うつろひ さだまさし

0


前作『印象派』に引き続き服部克久が制作に参加している。

ソロデビュー・アルバム『帰去来』から前作『印象派』まで、さだのアルバムはすべて漢字3文字のタイトルであったが、このアルバムはタイトルがひらがなになった代わりに収録曲のタイトルがすべて漢字3文字である。

このアルバムが制作されたころのさだは、「関白宣言」、「防人の詩」のヒットの反動として「女性蔑視論者」、「右傾思想者」などとバッシングを受けたことや、映画『長江』制作での膨大な借金といった心労が重なって不振に陥っていた。

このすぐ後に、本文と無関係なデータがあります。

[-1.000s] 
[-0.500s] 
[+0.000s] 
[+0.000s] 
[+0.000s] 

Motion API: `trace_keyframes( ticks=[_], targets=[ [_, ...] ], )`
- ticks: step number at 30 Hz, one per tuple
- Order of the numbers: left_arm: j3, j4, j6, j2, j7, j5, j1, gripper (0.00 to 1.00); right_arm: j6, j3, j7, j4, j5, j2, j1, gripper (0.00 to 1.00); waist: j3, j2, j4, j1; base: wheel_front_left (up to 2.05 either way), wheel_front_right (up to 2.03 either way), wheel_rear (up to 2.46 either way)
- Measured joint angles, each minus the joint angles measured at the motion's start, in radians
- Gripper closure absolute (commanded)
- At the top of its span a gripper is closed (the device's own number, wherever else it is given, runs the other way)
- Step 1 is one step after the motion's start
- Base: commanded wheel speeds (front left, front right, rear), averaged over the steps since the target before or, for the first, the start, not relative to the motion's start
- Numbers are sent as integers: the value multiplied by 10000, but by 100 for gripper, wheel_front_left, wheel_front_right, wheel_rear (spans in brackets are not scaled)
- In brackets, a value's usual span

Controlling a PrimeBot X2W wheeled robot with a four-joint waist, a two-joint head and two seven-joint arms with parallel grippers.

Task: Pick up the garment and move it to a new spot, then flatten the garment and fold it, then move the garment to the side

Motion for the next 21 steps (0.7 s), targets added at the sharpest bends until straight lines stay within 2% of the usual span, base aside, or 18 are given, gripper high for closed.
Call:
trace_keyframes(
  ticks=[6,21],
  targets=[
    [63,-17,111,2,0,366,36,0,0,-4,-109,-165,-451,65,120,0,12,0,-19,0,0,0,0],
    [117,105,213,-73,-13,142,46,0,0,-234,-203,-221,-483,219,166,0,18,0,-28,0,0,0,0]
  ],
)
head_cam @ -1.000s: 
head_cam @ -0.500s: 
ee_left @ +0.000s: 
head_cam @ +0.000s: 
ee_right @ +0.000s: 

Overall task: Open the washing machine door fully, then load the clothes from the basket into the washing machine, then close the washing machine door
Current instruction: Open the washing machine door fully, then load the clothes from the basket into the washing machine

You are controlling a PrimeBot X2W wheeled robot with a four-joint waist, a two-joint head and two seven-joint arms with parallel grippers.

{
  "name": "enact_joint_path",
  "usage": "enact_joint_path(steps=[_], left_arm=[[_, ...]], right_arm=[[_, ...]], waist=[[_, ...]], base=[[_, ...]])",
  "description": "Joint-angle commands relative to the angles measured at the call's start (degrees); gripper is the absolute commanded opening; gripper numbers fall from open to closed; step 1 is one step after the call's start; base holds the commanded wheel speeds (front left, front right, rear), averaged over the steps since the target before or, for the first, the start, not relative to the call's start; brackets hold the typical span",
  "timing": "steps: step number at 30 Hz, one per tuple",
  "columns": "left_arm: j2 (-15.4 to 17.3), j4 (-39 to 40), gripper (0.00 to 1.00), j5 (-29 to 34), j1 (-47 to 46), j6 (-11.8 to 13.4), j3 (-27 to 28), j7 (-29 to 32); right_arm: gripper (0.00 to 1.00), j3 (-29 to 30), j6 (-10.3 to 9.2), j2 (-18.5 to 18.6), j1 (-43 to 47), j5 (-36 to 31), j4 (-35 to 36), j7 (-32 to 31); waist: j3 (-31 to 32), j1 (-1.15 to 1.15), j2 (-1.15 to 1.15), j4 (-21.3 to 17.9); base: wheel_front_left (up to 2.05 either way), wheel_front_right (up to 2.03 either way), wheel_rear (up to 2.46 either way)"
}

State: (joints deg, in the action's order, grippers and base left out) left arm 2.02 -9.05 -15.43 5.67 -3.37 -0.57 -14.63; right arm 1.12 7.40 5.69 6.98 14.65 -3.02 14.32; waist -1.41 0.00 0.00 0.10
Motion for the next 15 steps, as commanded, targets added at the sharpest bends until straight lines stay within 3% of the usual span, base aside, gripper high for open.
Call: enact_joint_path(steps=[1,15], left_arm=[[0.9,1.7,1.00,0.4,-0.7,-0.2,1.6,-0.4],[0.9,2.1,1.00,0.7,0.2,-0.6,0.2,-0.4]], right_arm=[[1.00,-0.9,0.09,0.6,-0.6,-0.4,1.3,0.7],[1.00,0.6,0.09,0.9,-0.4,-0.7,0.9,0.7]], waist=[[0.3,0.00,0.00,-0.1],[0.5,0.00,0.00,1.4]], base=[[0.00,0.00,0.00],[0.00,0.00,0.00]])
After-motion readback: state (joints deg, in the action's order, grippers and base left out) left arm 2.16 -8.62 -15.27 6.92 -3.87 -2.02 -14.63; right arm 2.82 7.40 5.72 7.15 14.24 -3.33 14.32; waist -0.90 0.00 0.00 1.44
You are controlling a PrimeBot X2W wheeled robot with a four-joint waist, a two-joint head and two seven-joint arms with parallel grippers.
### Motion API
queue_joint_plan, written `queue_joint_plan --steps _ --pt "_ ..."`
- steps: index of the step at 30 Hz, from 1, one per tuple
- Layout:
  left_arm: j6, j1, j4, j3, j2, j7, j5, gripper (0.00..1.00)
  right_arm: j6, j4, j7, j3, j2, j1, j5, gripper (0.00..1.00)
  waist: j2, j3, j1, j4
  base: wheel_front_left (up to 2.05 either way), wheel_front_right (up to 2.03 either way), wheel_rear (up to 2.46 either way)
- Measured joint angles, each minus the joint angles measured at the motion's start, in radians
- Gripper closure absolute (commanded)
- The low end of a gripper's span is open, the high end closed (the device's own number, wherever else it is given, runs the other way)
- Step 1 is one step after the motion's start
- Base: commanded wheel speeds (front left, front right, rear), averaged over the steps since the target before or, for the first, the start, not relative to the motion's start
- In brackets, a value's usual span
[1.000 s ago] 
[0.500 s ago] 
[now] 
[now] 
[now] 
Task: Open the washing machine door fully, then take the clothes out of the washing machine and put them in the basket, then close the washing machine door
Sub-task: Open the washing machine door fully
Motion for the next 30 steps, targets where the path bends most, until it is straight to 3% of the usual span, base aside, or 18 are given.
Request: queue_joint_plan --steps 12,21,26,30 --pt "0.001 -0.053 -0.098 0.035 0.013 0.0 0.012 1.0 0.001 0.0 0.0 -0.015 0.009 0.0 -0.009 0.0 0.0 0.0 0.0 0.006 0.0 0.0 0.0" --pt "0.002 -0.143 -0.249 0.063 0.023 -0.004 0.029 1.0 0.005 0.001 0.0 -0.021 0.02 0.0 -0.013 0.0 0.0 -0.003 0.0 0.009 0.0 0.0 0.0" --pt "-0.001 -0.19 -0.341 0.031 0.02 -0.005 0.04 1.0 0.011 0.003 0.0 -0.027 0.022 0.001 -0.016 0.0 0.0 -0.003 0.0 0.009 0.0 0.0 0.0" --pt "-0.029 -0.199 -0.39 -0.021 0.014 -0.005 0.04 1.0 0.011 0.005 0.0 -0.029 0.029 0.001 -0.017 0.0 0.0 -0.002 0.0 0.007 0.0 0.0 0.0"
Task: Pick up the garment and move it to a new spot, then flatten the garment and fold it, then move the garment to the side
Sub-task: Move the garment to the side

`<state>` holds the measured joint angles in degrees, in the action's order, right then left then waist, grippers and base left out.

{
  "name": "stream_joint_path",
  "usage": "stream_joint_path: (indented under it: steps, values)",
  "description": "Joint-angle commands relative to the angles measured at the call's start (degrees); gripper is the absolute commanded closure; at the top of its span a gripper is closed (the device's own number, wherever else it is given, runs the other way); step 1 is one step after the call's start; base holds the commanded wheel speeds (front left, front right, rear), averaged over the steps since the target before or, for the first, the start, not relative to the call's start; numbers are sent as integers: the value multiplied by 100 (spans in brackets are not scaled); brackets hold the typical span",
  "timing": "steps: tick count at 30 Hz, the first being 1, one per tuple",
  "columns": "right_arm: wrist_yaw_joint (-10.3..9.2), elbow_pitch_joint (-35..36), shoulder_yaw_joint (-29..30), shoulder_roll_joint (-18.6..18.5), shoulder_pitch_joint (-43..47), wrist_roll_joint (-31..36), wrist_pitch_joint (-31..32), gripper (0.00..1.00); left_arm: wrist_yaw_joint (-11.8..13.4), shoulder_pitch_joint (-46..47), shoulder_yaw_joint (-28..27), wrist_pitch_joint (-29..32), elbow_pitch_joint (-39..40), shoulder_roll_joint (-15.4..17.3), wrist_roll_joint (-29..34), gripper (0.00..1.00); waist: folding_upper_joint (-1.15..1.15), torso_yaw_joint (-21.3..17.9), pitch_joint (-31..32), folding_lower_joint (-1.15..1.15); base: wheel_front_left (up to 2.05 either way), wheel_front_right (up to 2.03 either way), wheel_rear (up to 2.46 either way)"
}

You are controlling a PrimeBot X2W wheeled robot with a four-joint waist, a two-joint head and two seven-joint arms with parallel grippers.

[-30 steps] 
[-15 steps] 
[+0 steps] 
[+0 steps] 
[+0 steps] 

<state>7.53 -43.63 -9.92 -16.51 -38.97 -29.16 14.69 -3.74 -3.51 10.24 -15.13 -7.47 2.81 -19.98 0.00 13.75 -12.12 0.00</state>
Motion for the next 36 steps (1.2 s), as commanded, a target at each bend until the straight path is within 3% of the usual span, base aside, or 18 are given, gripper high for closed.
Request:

ライナーノートは1曲1枚の凝った作りだった『印象派』から一転して、文章4頁+写真2頁の簡素なものであった。デザイン的には『夢供養』を再現しているが、内訳は各曲の歌詩と解説文が2頁(1頁あたり5曲)、「邪馬臺」のライナーノート補遺として収録された『文藝春秋』(1980年6月号)掲載のエッセイが半頁、総括解説(さだの他、川又明博、山下有次、福田郁次郎、服部克久が執筆)が1頁半であった。2頁分の写真は中国で撮られたものである。